> [TASK ITEM]: Go through the records below and set each one down exactly, leaving out any pictures.
****************
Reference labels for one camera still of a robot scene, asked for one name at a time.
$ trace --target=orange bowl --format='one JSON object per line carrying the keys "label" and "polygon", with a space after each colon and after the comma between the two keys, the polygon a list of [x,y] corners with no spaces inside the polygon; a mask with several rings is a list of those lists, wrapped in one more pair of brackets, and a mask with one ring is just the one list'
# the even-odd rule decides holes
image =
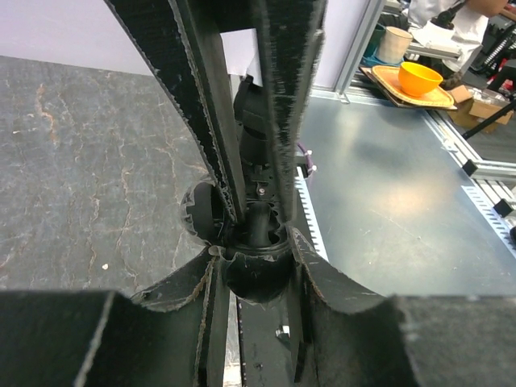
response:
{"label": "orange bowl", "polygon": [[422,64],[403,62],[397,75],[402,90],[411,97],[430,93],[443,81],[441,74]]}

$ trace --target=metal table surface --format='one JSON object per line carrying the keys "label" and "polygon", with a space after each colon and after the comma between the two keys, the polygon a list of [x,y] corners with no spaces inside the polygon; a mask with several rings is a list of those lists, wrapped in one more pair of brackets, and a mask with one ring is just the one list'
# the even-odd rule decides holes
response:
{"label": "metal table surface", "polygon": [[330,262],[384,295],[515,294],[516,259],[422,114],[311,98],[302,141]]}

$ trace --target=white shirt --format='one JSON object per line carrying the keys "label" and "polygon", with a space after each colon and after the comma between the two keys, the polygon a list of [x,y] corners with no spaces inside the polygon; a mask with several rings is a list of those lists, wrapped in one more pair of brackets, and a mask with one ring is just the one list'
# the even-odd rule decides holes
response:
{"label": "white shirt", "polygon": [[[409,7],[409,22],[423,28],[427,21],[442,11],[454,6],[457,0],[412,0]],[[462,54],[457,60],[443,60],[452,71],[459,71],[484,38],[489,19],[468,6],[463,6],[453,19],[455,34],[452,40],[460,47]]]}

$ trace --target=white wall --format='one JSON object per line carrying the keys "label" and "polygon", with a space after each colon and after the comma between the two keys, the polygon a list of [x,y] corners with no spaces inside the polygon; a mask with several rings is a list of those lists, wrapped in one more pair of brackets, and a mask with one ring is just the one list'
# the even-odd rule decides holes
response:
{"label": "white wall", "polygon": [[[316,85],[335,84],[369,1],[375,0],[328,1],[327,39]],[[252,34],[247,32],[245,39],[252,44]],[[228,40],[228,68],[234,73],[246,60],[251,62],[253,50],[242,52]],[[103,0],[1,0],[0,55],[150,74]]]}

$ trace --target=metal rod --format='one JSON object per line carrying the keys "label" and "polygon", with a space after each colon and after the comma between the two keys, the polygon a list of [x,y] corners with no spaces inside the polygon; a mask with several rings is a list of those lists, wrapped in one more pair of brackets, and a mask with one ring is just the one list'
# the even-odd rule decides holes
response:
{"label": "metal rod", "polygon": [[511,110],[513,110],[516,107],[516,98],[509,103],[507,106],[502,107],[499,111],[497,111],[495,114],[493,114],[491,117],[488,117],[478,125],[476,125],[473,129],[466,131],[462,137],[464,139],[470,139],[473,137],[476,133],[483,131],[487,126],[494,123],[497,119],[500,117],[503,117],[507,113],[509,113]]}
{"label": "metal rod", "polygon": [[412,42],[410,44],[409,48],[406,50],[406,53],[428,56],[430,58],[437,59],[457,59],[460,56],[458,49],[428,48],[416,42]]}
{"label": "metal rod", "polygon": [[[473,177],[474,179],[481,178],[491,181],[516,181],[516,164],[470,159],[464,163],[462,169],[468,174],[468,176]],[[502,187],[498,186],[497,189],[501,189],[502,195],[505,193]]]}
****************
> [WRITTEN SOLUTION]:
Reference labels for one camera still of a robot scene, asked for one name at a time.
$ trace --target=orange bowl --format='one JSON object per line carrying the keys "label" and "polygon", with a space after each colon and after the comma between the two keys, the polygon a list of [x,y] corners with no spaces inside the polygon; a mask with several rings is a list of those lists, wrapped in one more pair of brackets, and a mask with one ring is just the one list'
# the even-odd rule decides holes
image =
response:
{"label": "orange bowl", "polygon": [[422,64],[403,62],[397,75],[402,90],[411,97],[430,93],[443,81],[441,74]]}

$ trace --target=metal table surface --format='one JSON object per line carrying the keys "label" and "polygon", with a space after each colon and after the comma between the two keys, the polygon a list of [x,y] corners with no spaces inside the polygon; a mask with several rings is a list of those lists, wrapped in one more pair of brackets, and a mask with one ring is just the one list'
# the even-odd rule decides holes
response:
{"label": "metal table surface", "polygon": [[330,262],[384,295],[515,294],[516,259],[422,114],[311,98],[302,141]]}

$ trace --target=white shirt --format='one JSON object per line carrying the keys "label" and "polygon", with a space after each colon and after the comma between the two keys, the polygon a list of [x,y] corners with no spaces inside the polygon; a mask with several rings is a list of those lists, wrapped in one more pair of brackets, and a mask with one ring is just the one list'
# the even-odd rule decides holes
response:
{"label": "white shirt", "polygon": [[[409,7],[409,22],[423,28],[427,21],[442,11],[454,6],[457,0],[412,0]],[[462,54],[457,60],[443,60],[452,71],[459,71],[484,38],[489,19],[468,6],[463,6],[453,19],[455,34],[452,40],[460,47]]]}

$ trace --target=white wall --format='one JSON object per line carrying the keys "label" and "polygon", with a space after each colon and after the comma between the two keys, the polygon a list of [x,y] corners with no spaces inside the polygon; a mask with several rings is a list of those lists, wrapped in one more pair of brackets, and a mask with one ring is just the one list'
# the even-odd rule decides holes
response:
{"label": "white wall", "polygon": [[[316,85],[335,84],[369,1],[375,0],[328,1],[327,39]],[[252,34],[247,32],[245,39],[252,44]],[[228,40],[228,68],[234,73],[246,60],[251,62],[253,50],[242,52]],[[103,0],[1,0],[0,55],[150,74]]]}

$ trace --target=metal rod --format='one JSON object per line carrying the keys "label" and "polygon", with a space after each colon and after the comma between the two keys, the polygon a list of [x,y] corners with no spaces inside the polygon; a mask with several rings is a list of those lists, wrapped in one more pair of brackets, and a mask with one ring is just the one list'
# the even-odd rule decides holes
response:
{"label": "metal rod", "polygon": [[511,110],[513,110],[516,107],[516,98],[509,103],[507,106],[502,107],[499,111],[497,111],[495,114],[493,114],[491,117],[488,117],[478,125],[476,125],[473,129],[466,131],[462,137],[464,139],[470,139],[473,137],[476,133],[483,131],[487,126],[494,123],[497,119],[500,117],[503,117],[507,113],[509,113]]}
{"label": "metal rod", "polygon": [[412,42],[410,44],[409,48],[406,50],[406,53],[428,56],[430,58],[437,59],[457,59],[460,56],[458,49],[428,48],[416,42]]}
{"label": "metal rod", "polygon": [[[473,177],[474,179],[481,178],[491,181],[516,181],[516,164],[470,159],[464,163],[462,169],[468,174],[468,176]],[[502,187],[498,186],[497,189],[501,189],[502,195],[505,193]]]}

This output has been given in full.